* YOUR ASSIGNMENT
Output must consist only of the lines of the material below from the one with "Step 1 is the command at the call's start" through the one with "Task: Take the", each reproduced exactly; no pictures belong in it.
****************
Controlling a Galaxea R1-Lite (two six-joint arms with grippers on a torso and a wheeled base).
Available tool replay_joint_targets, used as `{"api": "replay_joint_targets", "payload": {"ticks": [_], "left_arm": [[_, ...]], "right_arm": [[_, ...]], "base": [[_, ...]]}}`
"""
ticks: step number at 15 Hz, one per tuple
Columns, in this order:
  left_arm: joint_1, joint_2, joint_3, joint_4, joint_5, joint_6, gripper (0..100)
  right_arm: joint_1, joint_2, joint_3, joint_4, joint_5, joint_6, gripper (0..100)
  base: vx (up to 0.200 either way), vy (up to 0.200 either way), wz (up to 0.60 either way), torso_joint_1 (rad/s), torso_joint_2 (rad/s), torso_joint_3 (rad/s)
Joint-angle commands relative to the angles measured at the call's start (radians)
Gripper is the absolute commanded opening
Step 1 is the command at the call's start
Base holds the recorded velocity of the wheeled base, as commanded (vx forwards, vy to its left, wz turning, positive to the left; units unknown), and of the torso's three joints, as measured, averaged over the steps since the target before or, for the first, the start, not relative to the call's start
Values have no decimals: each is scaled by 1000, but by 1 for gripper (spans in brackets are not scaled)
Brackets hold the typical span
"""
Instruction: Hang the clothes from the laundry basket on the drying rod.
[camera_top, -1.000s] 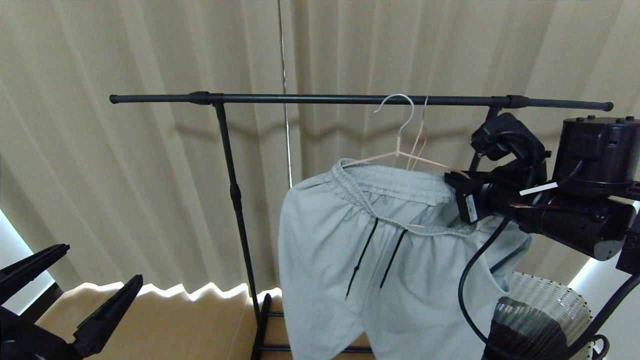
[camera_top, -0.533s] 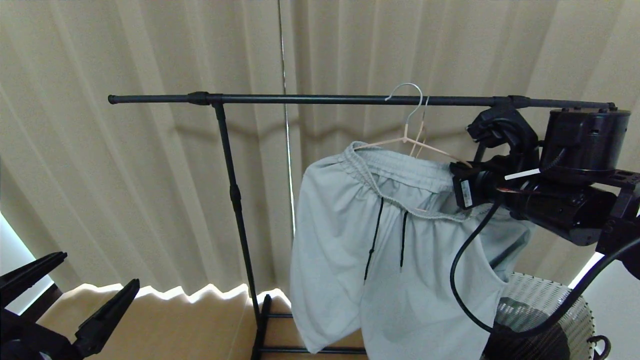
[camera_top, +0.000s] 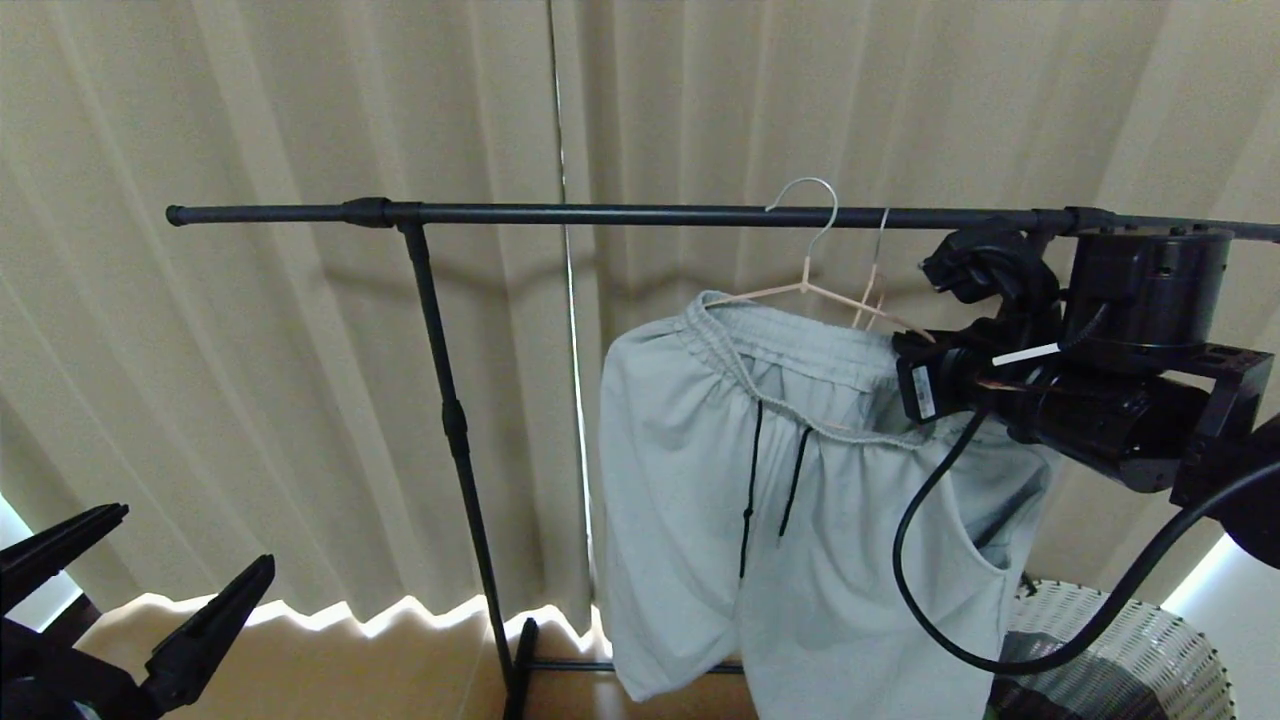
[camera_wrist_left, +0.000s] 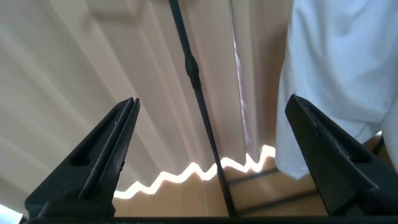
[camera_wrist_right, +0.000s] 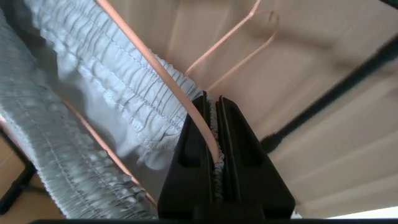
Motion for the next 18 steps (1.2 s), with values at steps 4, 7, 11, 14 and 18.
{"api": "replay_joint_targets", "payload": {"ticks": [4,7,11,14,18], "left_arm": [[0,1,0,-1,-1,0,100],[-4,-9,8,-2,-1,2,100],[-5,-9,10,-2,-38,0,100],[-5,-16,11,-2,-39,0,100],[-5,-16,13,-1,-39,0,100]], "right_arm": [[1,3,-7,-1,-6,-2,0],[-1,38,-44,1,-18,-2,0],[1,112,-126,6,-80,-3,0],[-1,150,-161,13,-103,-5,0],[7,193,-181,19,-116,-10,0]], "base": [[200,0,0,1,2,2],[67,0,0,1,2,1],[0,0,0,0,0,0],[0,0,0,0,0,0],[0,0,0,0,0,0]]}}
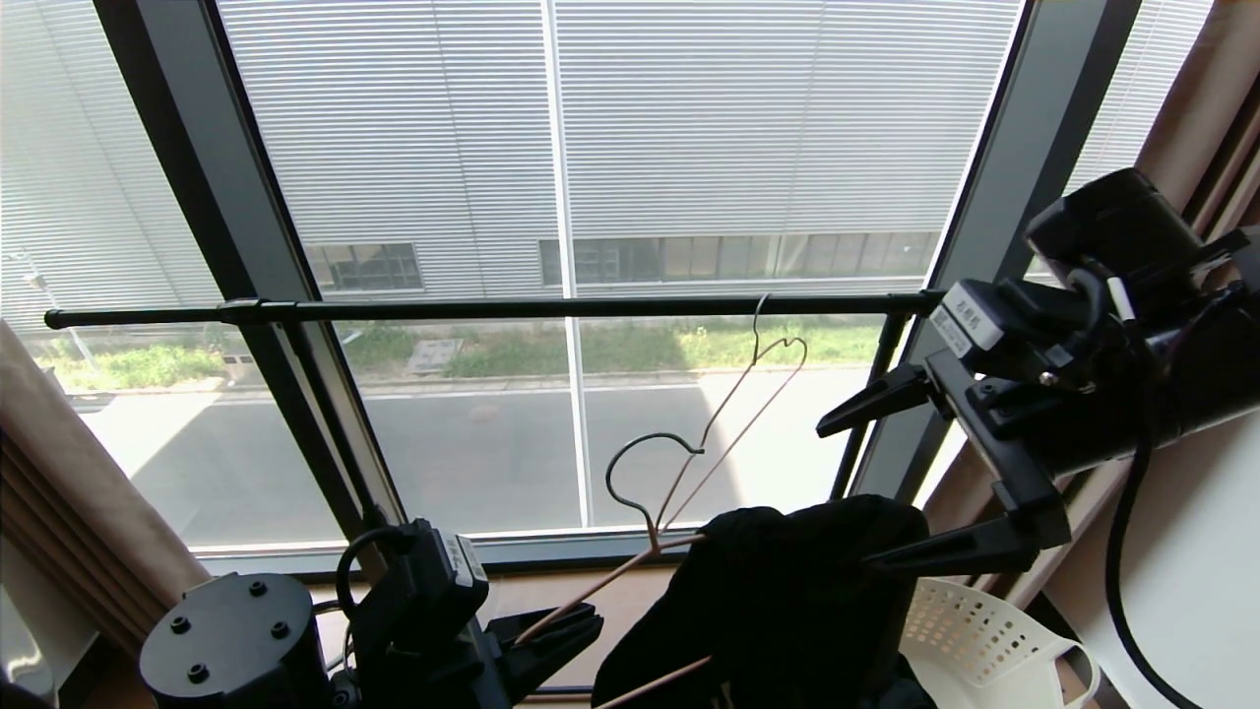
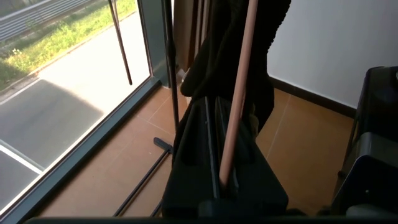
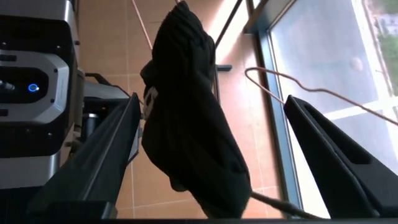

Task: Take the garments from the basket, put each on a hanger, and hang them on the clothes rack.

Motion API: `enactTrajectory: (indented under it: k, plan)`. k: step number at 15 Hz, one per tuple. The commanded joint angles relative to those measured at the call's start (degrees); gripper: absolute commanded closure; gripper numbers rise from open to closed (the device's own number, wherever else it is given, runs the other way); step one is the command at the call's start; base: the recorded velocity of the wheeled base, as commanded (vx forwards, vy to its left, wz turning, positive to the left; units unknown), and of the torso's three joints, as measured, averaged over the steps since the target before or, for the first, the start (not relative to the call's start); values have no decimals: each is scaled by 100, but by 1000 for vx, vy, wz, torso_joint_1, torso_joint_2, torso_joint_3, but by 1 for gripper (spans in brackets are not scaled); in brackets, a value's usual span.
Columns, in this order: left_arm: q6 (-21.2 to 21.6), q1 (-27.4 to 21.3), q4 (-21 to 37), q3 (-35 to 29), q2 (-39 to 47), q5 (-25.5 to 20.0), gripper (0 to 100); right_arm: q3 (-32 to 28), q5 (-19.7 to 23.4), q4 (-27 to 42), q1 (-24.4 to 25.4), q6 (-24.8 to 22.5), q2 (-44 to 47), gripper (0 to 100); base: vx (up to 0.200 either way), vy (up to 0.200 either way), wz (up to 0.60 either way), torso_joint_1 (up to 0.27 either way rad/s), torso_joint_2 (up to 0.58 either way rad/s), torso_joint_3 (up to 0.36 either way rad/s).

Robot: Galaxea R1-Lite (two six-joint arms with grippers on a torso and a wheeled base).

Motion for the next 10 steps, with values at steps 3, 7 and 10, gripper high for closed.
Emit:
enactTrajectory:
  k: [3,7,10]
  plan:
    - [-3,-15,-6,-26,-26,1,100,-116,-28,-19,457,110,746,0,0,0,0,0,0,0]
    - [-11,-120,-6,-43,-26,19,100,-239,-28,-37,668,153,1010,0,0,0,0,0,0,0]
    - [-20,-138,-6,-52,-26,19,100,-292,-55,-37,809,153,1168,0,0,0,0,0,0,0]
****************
* ANSWER TO THIS EXERCISE
Step 1 is the command at the call's start
Base holds the recorded velocity of the wheeled base, as commanded (vx forwards, vy to its left, wz turning, positive to the left; units unknown), and of the torso's three joints, as measured, averaged over the steps since the target before or, for the first, the start, not relative to the call's start
Values have no decimals: each is scaled by 1000, but by 1 for gripper (spans in brackets are not scaled)
Brackets hold the typical span
"""
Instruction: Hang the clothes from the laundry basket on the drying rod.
[camera_top, -1.000s] 
[camera_top, -0.533s] 
[camera_top, +0.000s] 
[camera_wrist_left, +0.000s] 
[camera_wrist_right, +0.000s] 
Motion for the next 18 steps (1.2 s), with values at steps 4, 7, 11, 14 and 18.
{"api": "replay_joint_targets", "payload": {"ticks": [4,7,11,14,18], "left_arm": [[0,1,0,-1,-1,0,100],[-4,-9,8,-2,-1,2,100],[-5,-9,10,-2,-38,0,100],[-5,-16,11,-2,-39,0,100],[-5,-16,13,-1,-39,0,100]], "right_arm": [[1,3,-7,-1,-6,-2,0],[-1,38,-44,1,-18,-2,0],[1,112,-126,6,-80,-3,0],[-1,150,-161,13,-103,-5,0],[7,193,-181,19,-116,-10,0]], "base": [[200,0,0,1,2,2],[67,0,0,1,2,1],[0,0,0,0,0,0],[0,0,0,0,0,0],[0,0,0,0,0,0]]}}

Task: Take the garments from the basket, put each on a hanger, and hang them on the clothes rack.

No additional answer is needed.